(GIVEN INFORMATION Opens)

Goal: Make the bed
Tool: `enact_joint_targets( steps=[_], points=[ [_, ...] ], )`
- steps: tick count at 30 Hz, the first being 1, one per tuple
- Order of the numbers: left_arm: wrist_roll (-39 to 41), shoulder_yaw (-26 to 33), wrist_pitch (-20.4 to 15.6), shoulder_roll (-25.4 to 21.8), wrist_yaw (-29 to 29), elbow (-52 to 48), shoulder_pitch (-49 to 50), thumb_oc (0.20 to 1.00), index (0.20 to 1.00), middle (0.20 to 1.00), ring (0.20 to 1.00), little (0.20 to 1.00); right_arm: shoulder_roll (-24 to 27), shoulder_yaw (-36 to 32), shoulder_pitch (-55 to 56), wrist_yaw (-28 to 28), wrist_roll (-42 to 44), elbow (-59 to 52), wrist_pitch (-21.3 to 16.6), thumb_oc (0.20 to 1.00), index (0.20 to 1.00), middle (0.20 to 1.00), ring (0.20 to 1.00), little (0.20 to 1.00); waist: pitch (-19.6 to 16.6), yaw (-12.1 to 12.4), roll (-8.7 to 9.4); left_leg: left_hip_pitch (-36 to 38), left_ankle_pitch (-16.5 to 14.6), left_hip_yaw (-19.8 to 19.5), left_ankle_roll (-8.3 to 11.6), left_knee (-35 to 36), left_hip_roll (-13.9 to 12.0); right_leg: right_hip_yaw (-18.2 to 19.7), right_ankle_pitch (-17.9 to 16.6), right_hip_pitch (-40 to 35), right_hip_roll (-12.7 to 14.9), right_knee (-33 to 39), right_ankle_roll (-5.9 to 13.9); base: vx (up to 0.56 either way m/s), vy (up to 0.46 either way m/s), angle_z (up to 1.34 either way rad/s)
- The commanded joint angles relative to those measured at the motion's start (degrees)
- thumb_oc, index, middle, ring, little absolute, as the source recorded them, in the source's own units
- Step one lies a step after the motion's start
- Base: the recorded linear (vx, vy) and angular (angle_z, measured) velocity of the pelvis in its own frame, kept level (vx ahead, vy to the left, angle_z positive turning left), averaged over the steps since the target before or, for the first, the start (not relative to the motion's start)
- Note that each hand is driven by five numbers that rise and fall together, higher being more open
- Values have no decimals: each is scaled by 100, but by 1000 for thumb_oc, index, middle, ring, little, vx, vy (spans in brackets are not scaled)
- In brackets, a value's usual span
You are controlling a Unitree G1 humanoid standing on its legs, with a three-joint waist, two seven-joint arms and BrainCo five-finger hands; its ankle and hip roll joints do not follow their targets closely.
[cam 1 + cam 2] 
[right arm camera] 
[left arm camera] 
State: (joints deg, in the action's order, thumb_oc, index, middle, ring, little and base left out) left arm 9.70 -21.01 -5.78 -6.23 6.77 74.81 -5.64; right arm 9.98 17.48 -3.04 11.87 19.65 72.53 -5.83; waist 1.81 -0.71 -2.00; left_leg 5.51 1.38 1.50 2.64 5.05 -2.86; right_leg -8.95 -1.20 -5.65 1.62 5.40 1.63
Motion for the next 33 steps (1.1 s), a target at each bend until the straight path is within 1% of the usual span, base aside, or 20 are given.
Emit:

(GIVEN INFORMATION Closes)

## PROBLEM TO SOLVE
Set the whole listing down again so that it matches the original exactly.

## EXERCISE ANSWER
Goal: Make the bed
Tool: `enact_joint_targets( steps=[_], points=[ [_, ...] ], )`
- steps: tick count at 30 Hz, the first being 1, one per tuple
- Order of the numbers: left_arm: wrist_roll (-39 to 41), shoulder_yaw (-26 to 33), wrist_pitch (-20.4 to 15.6), shoulder_roll (-25.4 to 21.8), wrist_yaw (-29 to 29), elbow (-52 to 48), shoulder_pitch (-49 to 50), thumb_oc (0.20 to 1.00), index (0.20 to 1.00), middle (0.20 to 1.00), ring (0.20 to 1.00), little (0.20 to 1.00); right_arm: shoulder_roll (-24 to 27), shoulder_yaw (-36 to 32), shoulder_pitch (-55 to 56), wrist_yaw (-28 to 28), wrist_roll (-42 to 44), elbow (-59 to 52), wrist_pitch (-21.3 to 16.6), thumb_oc (0.20 to 1.00), index (0.20 to 1.00), middle (0.20 to 1.00), ring (0.20 to 1.00), little (0.20 to 1.00); waist: pitch (-19.6 to 16.6), yaw (-12.1 to 12.4), roll (-8.7 to 9.4); left_leg: left_hip_pitch (-36 to 38), left_ankle_pitch (-16.5 to 14.6), left_hip_yaw (-19.8 to 19.5), left_ankle_roll (-8.3 to 11.6), left_knee (-35 to 36), left_hip_roll (-13.9 to 12.0); right_leg: right_hip_yaw (-18.2 to 19.7), right_ankle_pitch (-17.9 to 16.6), right_hip_pitch (-40 to 35), right_hip_roll (-12.7 to 14.9), right_knee (-33 to 39), right_ankle_roll (-5.9 to 13.9); base: vx (up to 0.56 either way m/s), vy (up to 0.46 either way m/s), angle_z (up to 1.34 either way rad/s)
- The commanded joint angles relative to those measured at the motion's start (degrees)
- thumb_oc, index, middle, ring, little absolute, as the source recorded them, in the source's own units
- Step one lies a step after the motion's start
- Base: the recorded linear (vx, vy) and angular (angle_z, measured) velocity of the pelvis in its own frame, kept level (vx ahead, vy to the left, angle_z positive turning left), averaged over the steps since the target before or, for the first, the start (not relative to the motion's start)
- Note that each hand is driven by five numbers that rise and fall together, higher being more open
- Values have no decimals: each is scaled by 100, but by 1000 for thumb_oc, index, middle, ring, little, vx, vy (spans in brackets are not scaled)
- In brackets, a value's usual span
You are controlling a Unitree G1 humanoid standing on its legs, with a three-joint waist, two seven-joint arms and BrainCo five-finger hands; its ankle and hip roll joints do not follow their targets closely.
[cam 1 + cam 2] 
[right arm camera] 
[left arm camera] 
State: (joints deg, in the action's order, thumb_oc, index, middle, ring, little and base left out) left arm 9.70 -21.01 -5.78 -6.23 6.77 74.81 -5.64; right arm 9.98 17.48 -3.04 11.87 19.65 72.53 -5.83; waist 1.81 -0.71 -2.00; left_leg 5.51 1.38 1.50 2.64 5.05 -2.86; right_leg -8.95 -1.20 -5.65 1.62 5.40 1.63
Motion for the next 33 steps (1.1 s), a target at each bend until the straight path is within 1% of the usual span, base aside, or 20 are given.
Emit:

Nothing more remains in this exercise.